▶ HOW TO COMPLETE THIS TASK:
Begin at the line below that has "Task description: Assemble" and stop after the line that has "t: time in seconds". Please restate only those lines, word for word.

▶ INFORMATION SHOWN:
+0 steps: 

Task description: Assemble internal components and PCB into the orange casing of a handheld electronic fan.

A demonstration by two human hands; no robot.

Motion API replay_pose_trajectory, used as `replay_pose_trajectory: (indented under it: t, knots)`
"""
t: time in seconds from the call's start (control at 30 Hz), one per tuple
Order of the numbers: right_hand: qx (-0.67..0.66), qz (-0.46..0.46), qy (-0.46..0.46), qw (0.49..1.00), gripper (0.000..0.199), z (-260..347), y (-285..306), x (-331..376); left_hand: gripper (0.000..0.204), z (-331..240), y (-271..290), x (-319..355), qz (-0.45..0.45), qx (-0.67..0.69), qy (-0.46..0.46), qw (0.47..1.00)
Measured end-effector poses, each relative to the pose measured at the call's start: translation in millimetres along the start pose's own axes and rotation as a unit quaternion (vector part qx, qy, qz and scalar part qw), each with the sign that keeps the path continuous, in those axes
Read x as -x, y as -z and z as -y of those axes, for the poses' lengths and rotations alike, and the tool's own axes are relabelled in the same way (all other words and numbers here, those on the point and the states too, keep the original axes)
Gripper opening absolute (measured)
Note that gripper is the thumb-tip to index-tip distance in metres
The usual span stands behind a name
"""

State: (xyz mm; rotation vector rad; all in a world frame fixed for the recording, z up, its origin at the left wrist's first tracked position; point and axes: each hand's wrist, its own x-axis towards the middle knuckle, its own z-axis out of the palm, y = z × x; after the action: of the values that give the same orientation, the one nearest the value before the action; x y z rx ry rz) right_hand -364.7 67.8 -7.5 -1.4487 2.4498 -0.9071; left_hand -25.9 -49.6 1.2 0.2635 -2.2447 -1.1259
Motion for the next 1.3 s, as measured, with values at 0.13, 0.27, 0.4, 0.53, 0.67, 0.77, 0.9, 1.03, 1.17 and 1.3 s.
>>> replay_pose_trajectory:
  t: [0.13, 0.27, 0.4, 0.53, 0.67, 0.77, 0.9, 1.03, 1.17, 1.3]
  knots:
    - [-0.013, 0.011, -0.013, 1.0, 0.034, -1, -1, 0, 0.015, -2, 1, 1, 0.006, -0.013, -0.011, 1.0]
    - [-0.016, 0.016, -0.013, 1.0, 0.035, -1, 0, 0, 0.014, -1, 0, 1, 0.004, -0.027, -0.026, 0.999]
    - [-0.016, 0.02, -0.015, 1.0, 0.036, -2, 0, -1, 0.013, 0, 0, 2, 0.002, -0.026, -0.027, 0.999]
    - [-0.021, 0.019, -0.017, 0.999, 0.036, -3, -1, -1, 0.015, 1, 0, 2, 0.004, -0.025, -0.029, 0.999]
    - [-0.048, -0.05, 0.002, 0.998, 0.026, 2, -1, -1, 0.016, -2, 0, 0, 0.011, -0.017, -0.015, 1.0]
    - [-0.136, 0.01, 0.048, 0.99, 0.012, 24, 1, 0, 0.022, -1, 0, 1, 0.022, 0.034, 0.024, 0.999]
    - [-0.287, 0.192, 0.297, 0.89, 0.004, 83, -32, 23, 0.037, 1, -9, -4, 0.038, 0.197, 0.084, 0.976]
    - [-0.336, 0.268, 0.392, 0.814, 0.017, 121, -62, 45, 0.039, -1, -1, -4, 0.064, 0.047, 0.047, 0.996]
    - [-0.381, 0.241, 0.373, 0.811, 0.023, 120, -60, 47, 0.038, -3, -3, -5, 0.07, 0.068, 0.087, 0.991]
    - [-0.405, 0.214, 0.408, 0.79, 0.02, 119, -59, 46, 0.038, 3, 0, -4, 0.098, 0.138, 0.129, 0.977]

▶ RESULT FOR THIS TASK:
Task description: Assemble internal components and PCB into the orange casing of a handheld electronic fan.

A demonstration by two human hands; no robot.

Motion API replay_pose_trajectory, used as `replay_pose_trajectory: (indented under it: t, knots)`
"""
t: time in seconds from the call's start (control at 30 Hz), one per tuple

This exercise has nothing more to it.